Search code examples
pythonpython-polars

Declare intermediate variables in select statements in Polars


When writing select or with_columns statements in Polars I often wish to declare intermediate variables to make the code more readable. I'd also like to be able to query a column in a context and reuse it in another column's expression. I am currently forced to chain multiple select/with_columns calls which lacks elegance. Here is a fictive example of what I would like to do:

df.with_columns(
    [
       <some expression>.alias('step_1'), # here I want step_1 to become a column in the output table
       temporary_variable = <some other expression>, # here I want this variable not to be present in the output table
       pl.col(['step_1']).some_function(temporary_variable).alias('step_2'), # this column's expression uses both the first column: 'step_1' and temporary_variable
       pl.col(...).some_other_function(temporary_variable).alias('another_column') # temporary_variable might need to be used in multiple column's expression, being able to declare the temporary variable and reuse it makes the code shorter, more modular and avoids copy pasts
    ]
)

My question is: is there any way to do this in Polars?


Solution

  • We can actually use walrus assignment to get very close to what you're after

    Say you have this:

    df = pl.DataFrame({'a':[1,2,3], 'b':[2,3,4], 'c':[3,4,5]})
    

    You can do:

    df.with_columns(
        (stp_1 := (pl.col("a") * 2)).alias("step_1"),
        stp_1.pow(tempvar := (pl.col("b") + 1.5)).alias("step_2"),
        (pl.col("c") + tempvar).alias("another_column"),
    )
    

    Note that I intentionally named the walrus assigned variable stp_1 to distinguish it from the alias for the column. There's no way to have the walrus also give the column its name.

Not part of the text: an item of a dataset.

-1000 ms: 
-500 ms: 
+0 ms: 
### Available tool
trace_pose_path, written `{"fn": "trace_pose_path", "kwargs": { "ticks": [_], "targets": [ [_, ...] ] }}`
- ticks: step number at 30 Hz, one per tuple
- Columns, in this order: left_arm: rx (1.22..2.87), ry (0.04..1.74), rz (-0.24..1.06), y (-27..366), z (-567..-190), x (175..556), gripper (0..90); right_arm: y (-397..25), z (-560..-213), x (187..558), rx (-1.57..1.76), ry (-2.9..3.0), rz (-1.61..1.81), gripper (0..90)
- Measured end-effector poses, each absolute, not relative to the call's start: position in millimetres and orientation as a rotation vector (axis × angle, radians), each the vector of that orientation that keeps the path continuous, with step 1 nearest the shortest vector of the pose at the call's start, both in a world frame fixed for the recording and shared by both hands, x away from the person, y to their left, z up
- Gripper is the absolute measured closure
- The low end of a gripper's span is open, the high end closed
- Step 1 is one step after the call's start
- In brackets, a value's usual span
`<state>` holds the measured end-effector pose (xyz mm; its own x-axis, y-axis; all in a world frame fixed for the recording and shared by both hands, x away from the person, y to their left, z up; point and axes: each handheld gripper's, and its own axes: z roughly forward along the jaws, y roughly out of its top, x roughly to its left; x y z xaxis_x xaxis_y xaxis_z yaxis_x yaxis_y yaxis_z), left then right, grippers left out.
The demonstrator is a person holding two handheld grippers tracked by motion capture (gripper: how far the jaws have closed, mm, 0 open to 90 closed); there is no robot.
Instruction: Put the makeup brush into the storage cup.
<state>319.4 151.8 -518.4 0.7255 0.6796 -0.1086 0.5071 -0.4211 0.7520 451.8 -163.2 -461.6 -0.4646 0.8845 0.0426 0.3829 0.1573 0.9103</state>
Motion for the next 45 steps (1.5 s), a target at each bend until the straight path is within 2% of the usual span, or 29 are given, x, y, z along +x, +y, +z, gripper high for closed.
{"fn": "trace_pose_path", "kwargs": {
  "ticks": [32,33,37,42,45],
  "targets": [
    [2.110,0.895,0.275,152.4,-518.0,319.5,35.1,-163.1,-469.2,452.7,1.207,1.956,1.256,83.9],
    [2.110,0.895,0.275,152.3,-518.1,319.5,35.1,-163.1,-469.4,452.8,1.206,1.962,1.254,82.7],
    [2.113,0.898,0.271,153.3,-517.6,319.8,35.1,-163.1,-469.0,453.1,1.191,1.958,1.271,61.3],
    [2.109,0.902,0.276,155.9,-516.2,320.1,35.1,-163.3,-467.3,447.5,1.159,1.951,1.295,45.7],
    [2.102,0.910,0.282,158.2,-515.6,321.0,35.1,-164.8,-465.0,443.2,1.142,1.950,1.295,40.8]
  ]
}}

    What is assigned to stp1 and tempvar aren't data but expressions which will be resolved by the engine and is computationally equivalent to typing out:

    df.with_columns(
        (pl.col('a') * 2).alias('step_1'),
        (pl.col('a') * 2).pow((pl.col('b') + 1.5)).alias('step_2'),
        (pl.col('c') + (pl.col('b') + 1.5)).alias('another_column')
        )
    

    For performance concerns, also remember::

    All polars expressions within a context are executed in parallel. So they cannot refer to a column that does not yet exist.

    That quote is from before CSER was implemented for lazy, which will detect that (pl.col("a") * 2)) and (pl.col('b') + 1.5) occur twice (or more) and will only compute them once, caching the result for reuse. You can see that with explain:

    print(df.lazy().with_columns(
        (pl.col('a') * 2).alias('step_1'),
        (pl.col('a') * 2).pow((pl.col('b') + 1.5)).alias('step_2'),
        (pl.col('c') + (pl.col('b') + 1.5)).alias('another_column')
        ).explain())
    
    simple π 6/8 ["a", "b", "c", "step_1", ... 2 other columns]
       WITH_COLUMNS:
       [col("__POLARS_CSER_0xf9e008489610e0a5").alias("step_1"), 
        col("__POLARS_CSER_0xf9e008489610e0a5")
            .pow([col("__POLARS_CSER_0x545c2bc7d61b77c5")]).alias("step_2"), 
        [(col("c").cast(Unknown(Float)))
            + (col("__POLARS_CSER_0x545c2bc7d61b77c5"))].alias("another_column")] 
         WITH_COLUMNS:
         [[(col("a")) * (2)].alias("__POLARS_CSER_0xf9e008489610e0a5"), 
          [(col("b").cast(Unknown(Float)))
            + (dyn float: 1.5)].alias("__POLARS_CSER_0x545c2bc7d61b77c5")] 
          DF ["a", "b", "c"]; PROJECT */3 COLUMNS
    

    As a tangent, instead of using alias you can also name the columns by using named parameters like this

    df.with_columns(
        step_1 = (stp_1 := (pl.col('a') * 2)),
        step_2 = stp_1.pow(tempvar := ((pl.col('b') + 1.5))),
        another_column = (pl.col('c') + tempvar)
        )